An OSN can be considered as a sampling of the complete social network because the friends of each person in the OSN are only a subset of that person’s friends in the world. Therefore, even if an SNA algorithm samples all the nodes in a single OSN, the results may still apply to only one network and may not fully reflect the properties of the complete social network.
For example, the friends on Flickr are usually the ones with similar hobbies, but may be a poor representation of working contacts in LinkedIn. Therefore, the graph properties of different OSNs are usually different. On the other hand, the social influence model, which is widely used in viral marketing, advertisement targeting, and information diffusion, may not be precise if the set of edges incident to each node is incomplete as there is a tendency to underestimate the node’s activation probability from the influence of friends.

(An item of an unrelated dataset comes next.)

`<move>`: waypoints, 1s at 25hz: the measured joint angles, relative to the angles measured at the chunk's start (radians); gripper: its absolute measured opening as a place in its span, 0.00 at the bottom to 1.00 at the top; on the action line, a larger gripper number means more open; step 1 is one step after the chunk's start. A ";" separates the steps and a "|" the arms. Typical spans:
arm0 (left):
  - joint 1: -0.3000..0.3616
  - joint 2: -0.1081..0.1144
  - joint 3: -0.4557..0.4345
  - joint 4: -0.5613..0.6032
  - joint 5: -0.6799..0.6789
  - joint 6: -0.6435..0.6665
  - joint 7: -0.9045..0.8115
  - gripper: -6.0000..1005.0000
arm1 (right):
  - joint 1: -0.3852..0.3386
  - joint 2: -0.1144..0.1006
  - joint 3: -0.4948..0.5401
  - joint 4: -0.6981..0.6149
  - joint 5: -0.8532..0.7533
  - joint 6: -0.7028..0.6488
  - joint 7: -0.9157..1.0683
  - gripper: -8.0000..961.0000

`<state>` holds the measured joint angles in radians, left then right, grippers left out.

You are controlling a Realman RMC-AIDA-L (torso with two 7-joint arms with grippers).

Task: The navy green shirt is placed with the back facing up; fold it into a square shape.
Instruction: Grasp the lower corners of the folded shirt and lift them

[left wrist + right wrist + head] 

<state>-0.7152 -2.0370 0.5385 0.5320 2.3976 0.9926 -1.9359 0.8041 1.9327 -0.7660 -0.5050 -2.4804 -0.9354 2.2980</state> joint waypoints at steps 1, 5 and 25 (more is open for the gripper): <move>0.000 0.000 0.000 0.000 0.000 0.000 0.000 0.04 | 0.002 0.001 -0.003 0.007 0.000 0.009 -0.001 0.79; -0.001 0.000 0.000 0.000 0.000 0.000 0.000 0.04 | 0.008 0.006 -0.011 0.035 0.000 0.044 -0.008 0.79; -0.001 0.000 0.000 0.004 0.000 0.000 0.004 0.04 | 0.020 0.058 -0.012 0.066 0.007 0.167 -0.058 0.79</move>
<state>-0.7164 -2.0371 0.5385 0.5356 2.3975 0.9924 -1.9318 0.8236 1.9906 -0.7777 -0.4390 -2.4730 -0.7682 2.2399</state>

We propose a new framework for jointly sampling multiple OSNs with a quality guarantee, in order to generate a more complete network with each node representing a user and each edge connecting two nodes representing the acquaintance of two nodes online. Our first goal is to provide statistical guarantees on the difference between the sampled (and then merged or integrated) real datasets and the ground truth. The ground truth in this paper is defined as the perfect integration of all the OSNs considered. That is, all the nodes and edges in the OSNs are included, and the nodes corresponding to the same person in different OSNs are correctly merged and integrated. The difference is the gap between the graph characteristic metrics of the generated graph and those of the ground truth.